What Bandwagons Bring:
Effects of Popular Management Techniques on Corporate Performance, Reputation,
and CEO Pay
Barry M. Staw - University of California, Berkeley
Lisa D. Epstein - University of California, Berkeley
This paper examines some of the important organizational consequences of popular
management techniques. Using informational reports on quality, empowerment,
and teams, as well as a measure of the implementation of total quality management
programs, we found that companies associated with popular management techniques
did not have higher economic performance. Nevertheless, these same companies
were more admired, perceived to be more innovative, and rated higher in management
quality. Higher pay was also given to chief executives when their companies
were associated with these management trends. These results provide strong support
for institutional theory, demonstrating how both internal and external legitimacy
can be gained by using popular management techniques. They also extend institutional
theory from its usual emphasis on organization-environment relations to new
within-firm dynamics.
The Winding Road from
Employee to Complainant: Situational and Psychological Determinants of Wrongful
Termination Claims
E. Allan Lind - Duke University
Jerald Greenberg - Ohio State University
Kimberly S. Scott - Ohio State University
Thomas D. Welchans - Ohio State University
Structured interviews with 996 recently fired or laid-off workers provided
data for analyses of the situational and psychological antecedents of both thinking
about filing a wrongful-termination claim and actually filing such a claim.

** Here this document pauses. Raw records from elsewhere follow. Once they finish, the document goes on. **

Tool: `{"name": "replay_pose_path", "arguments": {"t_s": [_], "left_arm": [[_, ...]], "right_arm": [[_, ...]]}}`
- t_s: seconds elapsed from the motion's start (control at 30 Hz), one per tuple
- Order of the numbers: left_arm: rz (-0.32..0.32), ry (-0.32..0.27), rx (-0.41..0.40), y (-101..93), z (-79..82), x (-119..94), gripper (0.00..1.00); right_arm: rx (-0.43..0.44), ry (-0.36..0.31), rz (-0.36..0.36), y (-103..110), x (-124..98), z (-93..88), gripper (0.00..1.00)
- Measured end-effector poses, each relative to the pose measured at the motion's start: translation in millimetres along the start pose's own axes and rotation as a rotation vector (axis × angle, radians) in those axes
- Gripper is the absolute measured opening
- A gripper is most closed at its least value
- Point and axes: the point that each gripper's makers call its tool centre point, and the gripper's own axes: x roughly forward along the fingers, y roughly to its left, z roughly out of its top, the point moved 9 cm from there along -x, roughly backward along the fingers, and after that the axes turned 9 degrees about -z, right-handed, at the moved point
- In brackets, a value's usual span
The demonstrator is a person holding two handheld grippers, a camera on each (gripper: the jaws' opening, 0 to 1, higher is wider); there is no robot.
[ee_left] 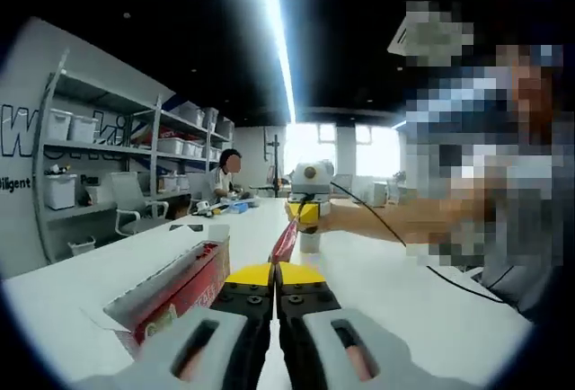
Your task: Tear open the coffee pouch, take out the coffee, and pour the coffee from the pouch into the cup
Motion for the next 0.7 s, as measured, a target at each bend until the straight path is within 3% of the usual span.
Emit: {"name": "replay_pose_path", "arguments": {"t_s": [0.13,0.4,0.7], "left_arm": [[0.002,-0.004,-0.003,-6.8,-3.9,-4,0.03],[0.026,0.013,0.006,-56.1,-8.0,-2,0.03],[0.037,0.013,0.017,-88.5,-11.0,-6,0.03]], "right_arm": [[-0.009,-0.002,0.005,14,-2,-2.1,0.01],[-0.016,-0.007,0.016,44,-8,-6.4,0.01],[-0.032,-0.017,0.022,79,-18,-6.8,0.01]]}}
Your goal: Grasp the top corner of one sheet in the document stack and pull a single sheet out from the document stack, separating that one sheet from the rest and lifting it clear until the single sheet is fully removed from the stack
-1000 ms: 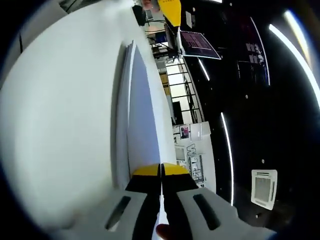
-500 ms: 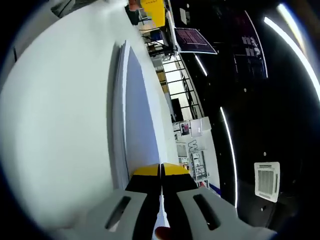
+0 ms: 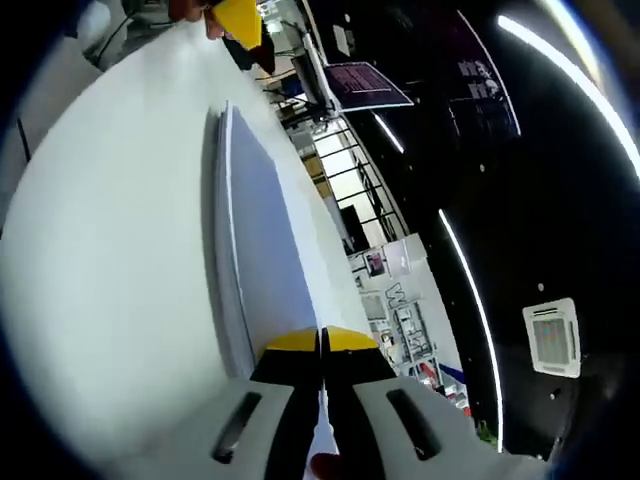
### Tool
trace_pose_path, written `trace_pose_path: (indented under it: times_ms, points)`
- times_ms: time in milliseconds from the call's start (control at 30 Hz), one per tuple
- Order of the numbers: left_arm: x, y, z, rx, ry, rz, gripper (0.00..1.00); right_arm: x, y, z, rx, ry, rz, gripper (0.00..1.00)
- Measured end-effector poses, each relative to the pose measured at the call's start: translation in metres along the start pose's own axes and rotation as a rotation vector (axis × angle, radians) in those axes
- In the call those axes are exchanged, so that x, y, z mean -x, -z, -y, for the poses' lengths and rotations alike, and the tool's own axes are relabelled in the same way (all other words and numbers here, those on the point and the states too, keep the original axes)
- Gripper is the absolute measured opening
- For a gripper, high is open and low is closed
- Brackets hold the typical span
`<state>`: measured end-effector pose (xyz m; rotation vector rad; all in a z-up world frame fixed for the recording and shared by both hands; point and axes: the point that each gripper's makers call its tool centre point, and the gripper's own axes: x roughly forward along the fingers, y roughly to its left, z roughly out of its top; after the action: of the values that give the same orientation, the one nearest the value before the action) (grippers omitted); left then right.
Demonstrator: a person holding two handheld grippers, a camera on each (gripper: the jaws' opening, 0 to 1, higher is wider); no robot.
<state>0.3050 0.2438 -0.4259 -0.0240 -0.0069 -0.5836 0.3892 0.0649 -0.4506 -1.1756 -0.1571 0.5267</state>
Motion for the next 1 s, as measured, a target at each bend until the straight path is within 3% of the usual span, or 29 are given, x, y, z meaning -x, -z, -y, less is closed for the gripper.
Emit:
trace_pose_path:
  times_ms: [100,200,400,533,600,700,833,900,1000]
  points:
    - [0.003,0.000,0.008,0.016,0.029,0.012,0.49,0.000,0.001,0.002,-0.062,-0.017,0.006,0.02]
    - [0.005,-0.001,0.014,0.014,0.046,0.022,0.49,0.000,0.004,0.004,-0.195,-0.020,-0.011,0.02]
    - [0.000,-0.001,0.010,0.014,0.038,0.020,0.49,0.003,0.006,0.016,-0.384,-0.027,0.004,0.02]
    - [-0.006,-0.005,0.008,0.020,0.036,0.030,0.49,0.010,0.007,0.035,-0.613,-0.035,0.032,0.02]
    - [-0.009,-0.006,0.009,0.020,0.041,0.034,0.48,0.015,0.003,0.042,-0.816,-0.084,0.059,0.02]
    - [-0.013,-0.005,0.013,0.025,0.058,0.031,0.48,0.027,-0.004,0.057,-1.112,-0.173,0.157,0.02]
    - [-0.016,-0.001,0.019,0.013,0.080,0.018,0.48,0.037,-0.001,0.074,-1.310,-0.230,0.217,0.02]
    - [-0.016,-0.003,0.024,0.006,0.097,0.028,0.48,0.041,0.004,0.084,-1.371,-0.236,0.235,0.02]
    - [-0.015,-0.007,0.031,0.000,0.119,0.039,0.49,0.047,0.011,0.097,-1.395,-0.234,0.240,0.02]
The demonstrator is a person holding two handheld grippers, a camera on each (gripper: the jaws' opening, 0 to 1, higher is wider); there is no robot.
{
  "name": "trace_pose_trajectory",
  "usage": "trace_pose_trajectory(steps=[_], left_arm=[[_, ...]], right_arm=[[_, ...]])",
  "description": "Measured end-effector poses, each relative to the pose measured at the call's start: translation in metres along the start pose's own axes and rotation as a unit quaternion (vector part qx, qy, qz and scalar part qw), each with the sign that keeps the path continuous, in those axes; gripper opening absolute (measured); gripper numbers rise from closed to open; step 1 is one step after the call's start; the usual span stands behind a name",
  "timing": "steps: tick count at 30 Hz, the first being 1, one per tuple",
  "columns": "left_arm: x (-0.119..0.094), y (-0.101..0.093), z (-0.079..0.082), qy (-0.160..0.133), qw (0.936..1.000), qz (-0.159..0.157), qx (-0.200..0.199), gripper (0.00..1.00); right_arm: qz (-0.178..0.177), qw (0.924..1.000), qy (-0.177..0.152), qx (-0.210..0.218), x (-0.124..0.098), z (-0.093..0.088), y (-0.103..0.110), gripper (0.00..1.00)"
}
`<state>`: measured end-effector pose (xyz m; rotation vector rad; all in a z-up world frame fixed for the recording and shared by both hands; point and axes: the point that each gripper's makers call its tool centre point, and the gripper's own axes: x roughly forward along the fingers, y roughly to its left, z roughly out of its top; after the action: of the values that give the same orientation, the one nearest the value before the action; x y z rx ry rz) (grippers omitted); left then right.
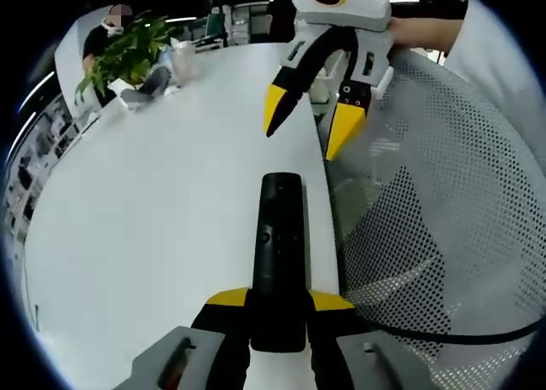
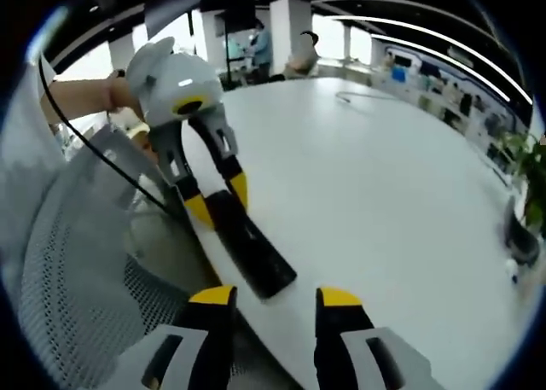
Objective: Press the specified remote control buttons in sequence, fully releasing each button before pressing the next.
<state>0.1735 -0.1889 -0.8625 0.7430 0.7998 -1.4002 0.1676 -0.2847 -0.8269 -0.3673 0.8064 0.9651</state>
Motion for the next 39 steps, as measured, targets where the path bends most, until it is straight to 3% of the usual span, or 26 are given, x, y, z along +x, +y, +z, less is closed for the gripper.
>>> trace_pose_trajectory(steps=[6,11,21,28,34,39], left_arm=[[0.000,-0.004,0.001,-0.002,1.0000,-0.004,-0.001,0.24],[0.001,-0.007,0.001,-0.001,1.0000,-0.008,0.004,0.24],[0.003,-0.014,0.002,0.000,0.9999,-0.013,0.009,0.24],[0.003,-0.014,0.002,-0.008,0.9999,-0.006,0.003,0.24],[0.002,-0.015,0.002,-0.037,0.9993,0.005,-0.004,0.25],[0.002,-0.017,0.002,-0.049,0.9988,0.007,0.000,0.25]], right_arm=[[0.011,0.9999,0.003,-0.009,0.000,-0.001,0.004,0.23],[0.020,0.9996,0.010,-0.017,0.002,-0.003,0.008,0.20],[0.042,0.9974,0.028,-0.051,0.003,-0.009,0.016,0.00],[0.046,0.9964,0.036,-0.061,0.004,-0.011,0.018,0.00],[0.061,0.9906,0.084,-0.089,0.008,-0.023,0.022,0.00],[0.060,0.9887,0.094,-0.100,0.008,-0.021,0.013,0.00]])
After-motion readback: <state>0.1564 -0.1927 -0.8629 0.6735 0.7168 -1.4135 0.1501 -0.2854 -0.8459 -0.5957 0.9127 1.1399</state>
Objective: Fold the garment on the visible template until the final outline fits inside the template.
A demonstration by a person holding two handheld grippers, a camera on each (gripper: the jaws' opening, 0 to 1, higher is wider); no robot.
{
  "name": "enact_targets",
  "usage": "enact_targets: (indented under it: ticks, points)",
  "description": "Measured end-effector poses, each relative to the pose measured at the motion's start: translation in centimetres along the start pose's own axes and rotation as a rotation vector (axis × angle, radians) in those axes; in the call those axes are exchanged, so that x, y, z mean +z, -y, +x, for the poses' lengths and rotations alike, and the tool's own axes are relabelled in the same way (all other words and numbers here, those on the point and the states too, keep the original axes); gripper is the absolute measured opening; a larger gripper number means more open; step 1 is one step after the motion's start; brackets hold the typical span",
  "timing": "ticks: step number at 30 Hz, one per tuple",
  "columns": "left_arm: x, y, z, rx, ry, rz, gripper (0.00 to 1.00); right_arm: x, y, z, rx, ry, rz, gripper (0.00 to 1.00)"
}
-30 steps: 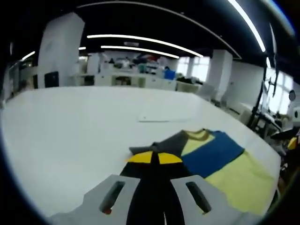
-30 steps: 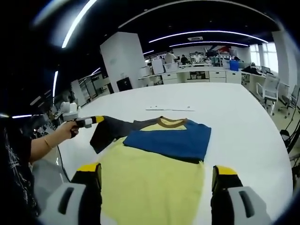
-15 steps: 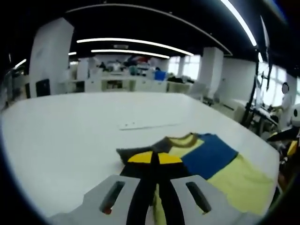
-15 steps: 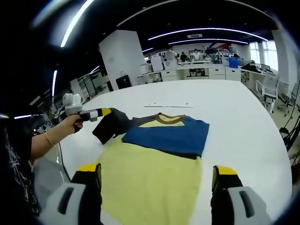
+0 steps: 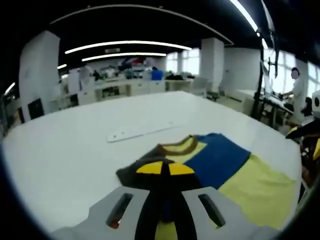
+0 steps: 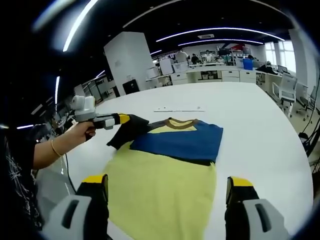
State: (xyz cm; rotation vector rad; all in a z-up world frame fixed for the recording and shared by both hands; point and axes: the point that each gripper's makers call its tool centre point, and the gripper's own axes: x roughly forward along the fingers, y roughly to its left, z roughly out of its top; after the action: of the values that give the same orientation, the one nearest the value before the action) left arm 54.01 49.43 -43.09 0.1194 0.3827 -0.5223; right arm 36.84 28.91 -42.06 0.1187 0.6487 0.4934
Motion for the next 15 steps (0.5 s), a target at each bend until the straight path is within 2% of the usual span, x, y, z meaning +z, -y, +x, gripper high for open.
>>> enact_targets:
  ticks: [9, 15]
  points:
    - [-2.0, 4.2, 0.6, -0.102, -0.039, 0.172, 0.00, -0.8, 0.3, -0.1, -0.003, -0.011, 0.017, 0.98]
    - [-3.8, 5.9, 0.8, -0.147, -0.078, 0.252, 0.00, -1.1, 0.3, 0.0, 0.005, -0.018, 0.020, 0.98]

Potential antecedents were drawn from relational theories of organizational
justice, economic theories about claiming, and sociolegal studies of claiming
in other contexts. Wrongful-termination claims were most strongly correlated
with the way workers felt they had been treated at the time of termination and
with their expected winnings from such a claim. Structural equation model analyses
of panel data from follow-up interviews with 163 respondents four months later
showed that the psychological variables were, in fact, causal antecedents rather
than consequences of claiming thoughts and actions. These findings support relational
models of organizational justice and lead to practical suggestions for managing
the termination process so as to avoid wrongful-termination suits.
Focusing the Corporate Product: Securities Analysts and De-diversification
Ezra W. Zuckerman - Stanford University
The issue of corporate control is examined through an analysis of the de-diversification
activity of publicly held American firms from 1985 to 1994. Prominent accounts
of such behavior depict newly powerful shareholders as having demanded a dismantling
of the inefficient, highly diversified corporate strategies that arose in the
late 1950s and the 1960s. This paper highlights an additional factor that spurred
such divestiture: the need to present a coherent product identity in the stock
market. It is argued that because they straddle the industry categories that
investors--and securities analysts, who specialize by industry--use to compare
like assets, diversified firms hinder efforts at valuing their shares. As a
result, managers of such firms face pressure from analysts to de-diversify so
that their stock is more easily understood. Results indicate that, in addition
to such factors as weak economic performance, de-diversification is more likely
when a firm's stock price is low and there is a significant mismatch between
its corporate strategy and the identity attributed to the firm by analysts.